NOVA Lab: Rancher Cluster Part 1: Virtual Machine Setup

Today’s project is to install Rancher ahead of getting my new RPI and MiniPC Cluster online.

To start this project, I’m going to use S04 which is an ESXi 7.0.3 server with 2 NVMe, 4 HDs and 2 NAS connections.

Step 1: Create Virtual Machines

I will want 5 Ubuntu 22.04 LTS Virtual Machines for this setup.
The first three are for the controllers and the last two are worker nodes. Eventually, I’ll install Longhorn on this server too for storage, so for now, I’m going to locate all five of these servers on the NVMe.
Each of these will have 4 virtual CPUs, 4Gb RAM and 256Gb Thinly Provisioned Storage.

For each of these servers, I’ll do the basic default minimal installation of Ubuntu.

After each of the boxes come on line, I’ll setup a DHCP reservation of 10.0.0.31-35/22.

Before moving on, I’ve confirmed that I have five virtual machines with predictable IP addresses.

Step 2: Add SSH Keys

Based on my last lab, I want to get these new virtual machines into Ansible.
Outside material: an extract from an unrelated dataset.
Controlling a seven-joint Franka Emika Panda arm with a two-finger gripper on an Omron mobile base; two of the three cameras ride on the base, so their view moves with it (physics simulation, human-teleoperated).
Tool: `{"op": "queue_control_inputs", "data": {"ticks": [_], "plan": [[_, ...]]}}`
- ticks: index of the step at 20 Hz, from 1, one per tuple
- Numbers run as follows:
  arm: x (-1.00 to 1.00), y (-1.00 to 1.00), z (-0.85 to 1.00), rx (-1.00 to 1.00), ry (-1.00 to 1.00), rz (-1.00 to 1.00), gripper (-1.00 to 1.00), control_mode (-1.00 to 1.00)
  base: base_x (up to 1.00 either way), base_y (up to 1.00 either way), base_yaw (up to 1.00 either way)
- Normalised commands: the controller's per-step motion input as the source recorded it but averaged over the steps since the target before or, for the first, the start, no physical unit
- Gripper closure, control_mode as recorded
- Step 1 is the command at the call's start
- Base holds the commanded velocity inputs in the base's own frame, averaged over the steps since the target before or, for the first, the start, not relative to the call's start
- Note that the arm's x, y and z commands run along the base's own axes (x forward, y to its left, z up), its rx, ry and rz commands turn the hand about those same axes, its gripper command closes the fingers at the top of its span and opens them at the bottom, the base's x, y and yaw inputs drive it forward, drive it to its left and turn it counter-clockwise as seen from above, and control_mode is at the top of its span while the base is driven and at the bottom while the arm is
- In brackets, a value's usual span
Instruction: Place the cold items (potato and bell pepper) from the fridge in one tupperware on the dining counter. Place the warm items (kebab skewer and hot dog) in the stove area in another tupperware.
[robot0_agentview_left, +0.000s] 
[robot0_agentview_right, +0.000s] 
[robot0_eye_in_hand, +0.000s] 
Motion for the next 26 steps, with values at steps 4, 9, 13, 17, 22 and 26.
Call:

I’ll use that to automate my installation of K3S.

First step is to copy my SSH key to all of these servers.

console@ansible:~$ ssh-copy-id console@10.0.0.31
/usr/bin/ssh-copy-id: INFO: Source of key(s) to be installed: "/home/console/.ssh/id_rsa.pub"
The authenticity of host '10.0.0.31 (10.0.0.31)' can't be established.
ED25519 key fingerprint is SHA256:
This key is not known by any other names
Are you sure you want to continue connecting (yes/no/[fingerprint])? yes
/usr/bin/ssh-copy-id: INFO: attempting to log in with the new key(s), to filter out any that are already installed
/usr/bin/ssh-copy-id: INFO: 1 key(s) remain to be installed -- if you are prompted now it is to install the new keys
console@10.0.0.31's password:

Number of key(s) added: 1

Now try logging into the machine, with:   "ssh 'console@10.0.0.31'"
and check to make sure that only the key(s) you wanted were added.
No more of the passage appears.